CME: Strong Pork Demand in US
US - Markets continue to indicate and the data continue to support the existence of strong meat and poultry demand — at least until October, write Steve Meyer and Len Steiner.That is their conclusion after including Friday’s export/import data in their calculations of US domestic per-capita availability/disappearance/consumption for October.
Those numbers for each species, of course, are key items in determining the status of demand for each species and the news was good once again.
Real per capita expenditures (RPCE) for the four major species dipped slightly from October but remained above $49 in year-2000 dollars last month.
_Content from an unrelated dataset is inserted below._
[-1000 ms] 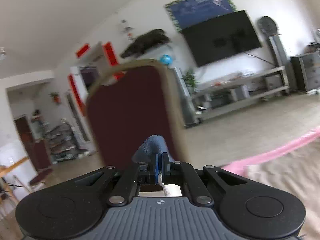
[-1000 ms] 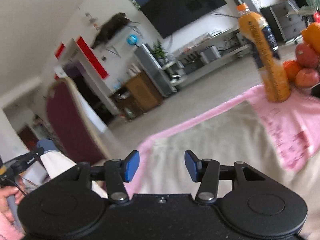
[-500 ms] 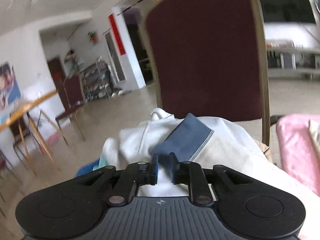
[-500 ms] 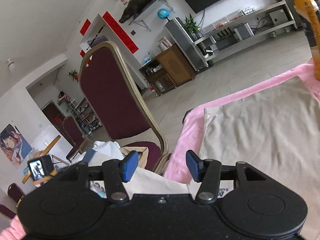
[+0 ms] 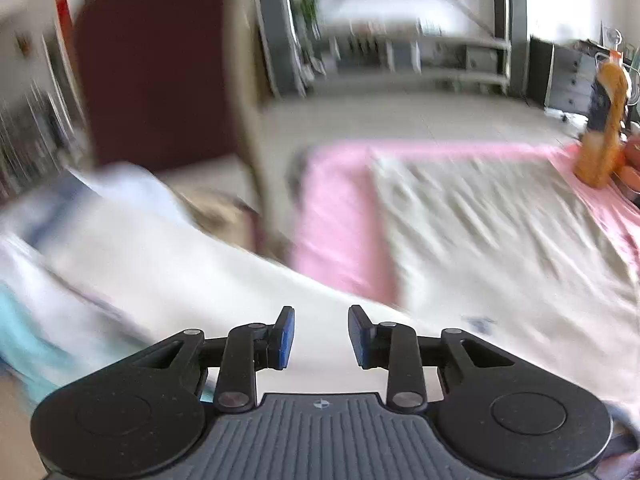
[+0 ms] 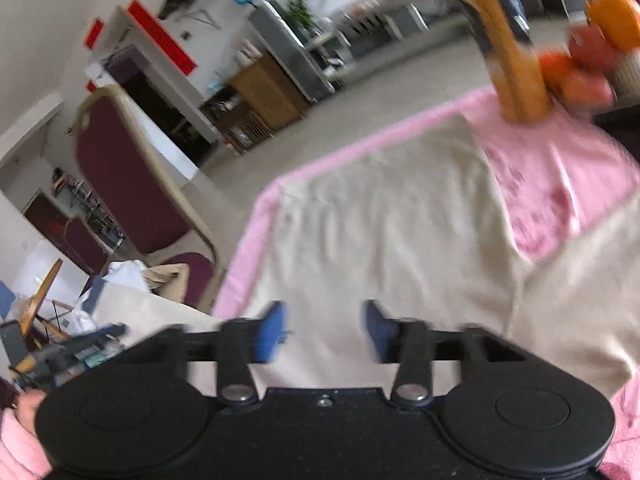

As can be seen below, that number is 6.8 per cent higher than one year ago and pushes the year to date total to more than four per cent higher than in 2013 at this point.
The "steady Eddy" species for demand this year has been pork and that continued in October when RPCE was 9.6 per cent higher than one year ago.
It brings the YTD figure to +7.4 per cent.
Further, October’s pork RPCE of $13.02 year-2000 dollars marks the first time since 1991 that this measure has exceeded $13 – and November is usually the high water mark for the year!
Some pressure on wholesale trimmings and ham prices since 1 November has some participants questioning whether demand has remained strong but we think the magnitude of the cut price declines is pretty normal for this time of year as hog numbers increase seasonally.
Will November’s RPCE growth slow? Probably – but simply because a +10 per cent pace strikes the authors as very difficult to maintain.